_WHAT YOU WILL DO_.
Each line of the listing must be set down exactly as it stands.
┄┄┄┄┄┄┄┄┄┄
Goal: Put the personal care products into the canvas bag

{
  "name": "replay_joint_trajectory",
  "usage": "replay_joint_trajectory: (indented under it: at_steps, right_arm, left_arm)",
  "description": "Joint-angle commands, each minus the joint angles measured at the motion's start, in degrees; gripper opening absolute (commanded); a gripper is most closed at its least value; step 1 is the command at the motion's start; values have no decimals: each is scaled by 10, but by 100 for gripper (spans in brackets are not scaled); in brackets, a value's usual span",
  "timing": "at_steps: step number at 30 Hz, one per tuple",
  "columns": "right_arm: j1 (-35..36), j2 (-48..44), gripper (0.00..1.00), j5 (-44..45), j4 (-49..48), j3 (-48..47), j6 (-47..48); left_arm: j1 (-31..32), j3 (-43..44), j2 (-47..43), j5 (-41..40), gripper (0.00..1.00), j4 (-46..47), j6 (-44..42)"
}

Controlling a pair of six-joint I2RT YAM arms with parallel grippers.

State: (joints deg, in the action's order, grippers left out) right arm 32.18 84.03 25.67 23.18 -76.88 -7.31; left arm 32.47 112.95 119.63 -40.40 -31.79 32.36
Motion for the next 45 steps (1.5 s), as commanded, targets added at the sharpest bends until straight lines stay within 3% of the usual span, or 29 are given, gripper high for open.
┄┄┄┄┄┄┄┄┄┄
_OUTPUT BELOW_.
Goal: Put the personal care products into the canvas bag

{
  "name": "replay_joint_trajectory",
  "usage": "replay_joint_trajectory: (indented under it: at_steps, right_arm, left_arm)",
  "description": "Joint-angle commands, each minus the joint angles measured at the motion's start, in degrees; gripper opening absolute (commanded); a gripper is most closed at its least value; step 1 is the command at the motion's start; values have no decimals: each is scaled by 10, but by 100 for gripper (spans in brackets are not scaled); in brackets, a value's usual span",
  "timing": "at_steps: step number at 30 Hz, one per tuple",
  "columns": "right_arm: j1 (-35..36), j2 (-48..44), gripper (0.00..1.00), j5 (-44..45), j4 (-49..48), j3 (-48..47), j6 (-47..48); left_arm: j1 (-31..32), j3 (-43..44), j2 (-47..43), j5 (-41..40), gripper (0.00..1.00), j4 (-46..47), j6 (-44..42)"
}

Controlling a pair of six-joint I2RT YAM arms with parallel grippers.

State: (joints deg, in the action's order, grippers left out) right arm 32.18 84.03 25.67 23.18 -76.88 -7.31; left arm 32.47 112.95 119.63 -40.40 -31.79 32.36
Motion for the next 45 steps (1.5 s), as commanded, targets added at the sharpest bends until straight lines stay within 3% of the usual span, or 29 are given, gripper high for open.

This answer requires no further additions.